Monday, May 28, 2012

Saturday, May 26th -- We met Georgio this morning for our final coffee. Karen had already left for Spain early this morning, so Georgio had packed sandwiches for us to take on our trip. Our picnic bags each held a ceramic plate with the traditional rooster, and a bottle of wine. Georgio arranged for a cab to take us to our auto rental agency where we packed our luggage and headed to Naples, a trip of about 5-hours. On the way we stopped at Polignano a Mare, a lovely seaside town where we ate our lunch and enjoyed the view.














The drive was uneventful, but the surprise came when we arrived in Naples. We had never been there but had been told that it was like no city we had likely seen before. True in spades.

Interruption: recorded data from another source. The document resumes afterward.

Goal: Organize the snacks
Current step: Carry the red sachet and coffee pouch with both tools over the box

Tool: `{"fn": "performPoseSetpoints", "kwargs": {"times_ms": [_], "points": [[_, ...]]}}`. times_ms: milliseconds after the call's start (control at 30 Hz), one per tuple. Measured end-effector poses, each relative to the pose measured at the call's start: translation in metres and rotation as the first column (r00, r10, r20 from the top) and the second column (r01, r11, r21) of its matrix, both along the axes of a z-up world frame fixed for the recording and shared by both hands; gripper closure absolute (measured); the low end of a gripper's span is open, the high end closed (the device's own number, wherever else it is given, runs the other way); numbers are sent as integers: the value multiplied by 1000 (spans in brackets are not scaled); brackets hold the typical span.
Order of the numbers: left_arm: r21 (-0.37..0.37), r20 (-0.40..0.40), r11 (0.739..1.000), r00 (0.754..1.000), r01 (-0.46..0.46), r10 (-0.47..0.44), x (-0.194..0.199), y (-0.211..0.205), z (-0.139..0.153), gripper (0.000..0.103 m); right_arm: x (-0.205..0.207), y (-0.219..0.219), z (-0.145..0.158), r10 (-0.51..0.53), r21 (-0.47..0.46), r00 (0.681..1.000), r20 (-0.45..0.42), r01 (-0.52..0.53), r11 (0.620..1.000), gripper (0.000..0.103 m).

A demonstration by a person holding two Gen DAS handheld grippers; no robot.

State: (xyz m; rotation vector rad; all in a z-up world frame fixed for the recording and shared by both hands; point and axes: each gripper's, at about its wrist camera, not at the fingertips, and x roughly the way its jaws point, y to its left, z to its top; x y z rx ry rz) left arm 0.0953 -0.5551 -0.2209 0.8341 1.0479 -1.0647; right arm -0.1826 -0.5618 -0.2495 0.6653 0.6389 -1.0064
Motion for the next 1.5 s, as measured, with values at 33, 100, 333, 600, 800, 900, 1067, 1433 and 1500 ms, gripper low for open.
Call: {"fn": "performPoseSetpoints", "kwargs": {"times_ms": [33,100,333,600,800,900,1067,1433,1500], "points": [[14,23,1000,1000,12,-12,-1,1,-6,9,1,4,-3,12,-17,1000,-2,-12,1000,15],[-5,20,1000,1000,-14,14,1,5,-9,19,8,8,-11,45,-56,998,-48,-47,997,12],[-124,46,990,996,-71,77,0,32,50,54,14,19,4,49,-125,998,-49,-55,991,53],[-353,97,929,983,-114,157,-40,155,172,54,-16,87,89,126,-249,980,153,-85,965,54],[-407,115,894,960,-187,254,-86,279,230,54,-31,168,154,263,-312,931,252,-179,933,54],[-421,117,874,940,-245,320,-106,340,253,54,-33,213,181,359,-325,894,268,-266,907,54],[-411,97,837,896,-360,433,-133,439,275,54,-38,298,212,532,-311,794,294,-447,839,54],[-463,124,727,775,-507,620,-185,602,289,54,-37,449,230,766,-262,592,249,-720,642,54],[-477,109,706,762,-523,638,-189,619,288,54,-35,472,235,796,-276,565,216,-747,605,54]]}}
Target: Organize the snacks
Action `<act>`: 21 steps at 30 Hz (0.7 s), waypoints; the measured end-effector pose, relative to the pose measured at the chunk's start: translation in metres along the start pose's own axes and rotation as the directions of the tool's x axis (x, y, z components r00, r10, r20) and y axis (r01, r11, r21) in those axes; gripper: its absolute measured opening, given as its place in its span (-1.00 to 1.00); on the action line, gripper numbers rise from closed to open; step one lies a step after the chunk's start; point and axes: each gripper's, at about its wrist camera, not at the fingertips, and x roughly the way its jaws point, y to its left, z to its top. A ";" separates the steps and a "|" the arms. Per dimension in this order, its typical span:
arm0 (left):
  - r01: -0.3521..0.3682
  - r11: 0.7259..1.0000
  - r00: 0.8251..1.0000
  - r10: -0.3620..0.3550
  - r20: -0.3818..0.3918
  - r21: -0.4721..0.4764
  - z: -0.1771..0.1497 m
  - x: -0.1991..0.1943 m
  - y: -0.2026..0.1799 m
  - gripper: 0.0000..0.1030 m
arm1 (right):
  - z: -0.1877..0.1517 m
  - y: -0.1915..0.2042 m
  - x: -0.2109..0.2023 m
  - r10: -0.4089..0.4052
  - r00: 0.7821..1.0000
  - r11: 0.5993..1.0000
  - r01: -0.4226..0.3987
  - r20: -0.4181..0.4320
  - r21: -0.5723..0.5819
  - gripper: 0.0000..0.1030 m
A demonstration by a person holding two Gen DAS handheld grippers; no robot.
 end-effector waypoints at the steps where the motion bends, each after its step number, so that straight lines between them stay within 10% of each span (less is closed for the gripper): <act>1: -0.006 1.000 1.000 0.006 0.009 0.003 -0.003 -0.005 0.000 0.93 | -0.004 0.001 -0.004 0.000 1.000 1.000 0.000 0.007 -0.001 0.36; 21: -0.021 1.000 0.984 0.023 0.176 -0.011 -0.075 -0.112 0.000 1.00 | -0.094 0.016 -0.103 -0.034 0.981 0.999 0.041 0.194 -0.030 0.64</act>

But we were truly unprepared for the place we chose to stay based on Frances Mayes book, A Year in the World, the B&B Avallone.  It's located in the Spanish Quarter of Naples on a street so narrow that it was impossible to believe it could hold one way traffic traffic. It was a two way street with two and three people on scooters hurteling themselves through the street and sidewalks, most without helmets or any regard to their or anyone else's saftey, up, down and sideways between cars, pedestrians, and other scooters. The B&B entry was a cutout in a garage door. When our host greeted us, we unloaded the car that we left on what little space was available and hauled our luggage  through a dark garage and up three flights of ladders steep stairs to the floor that held our rooms. The manager's father told me to follow him to an auto garage about 1/2 mile away at the top of the hill. I dropped the car off and climbed on the back of his scooter and we went back to the B&B.  I've never seen anything like it -- where we stayed, the chaos of the city, the total disregard for life by every driver, the crowds, the decay. I doubt that the pictures I've attached to the blog can provide a real sense of what we saw.









For dinner we walked thorugh the mayhem to a pizza restaurant that has its roots back to the 18th century. On the way, we walked past some of the most maginficent properties you can imagine, surrounded by the decay of a city that no one in their right mind would invest in. I'm afraid that the culture of Naples will prevent it from ever becoming a Florence or Rome.

The pizzas were soggy, the least appealing of any we had in Italy (and we've had many). We reluctantly returned to our B&B to hopefully find some sleep. I will say it was clean, the toilets flushed, and we did sleep through the night.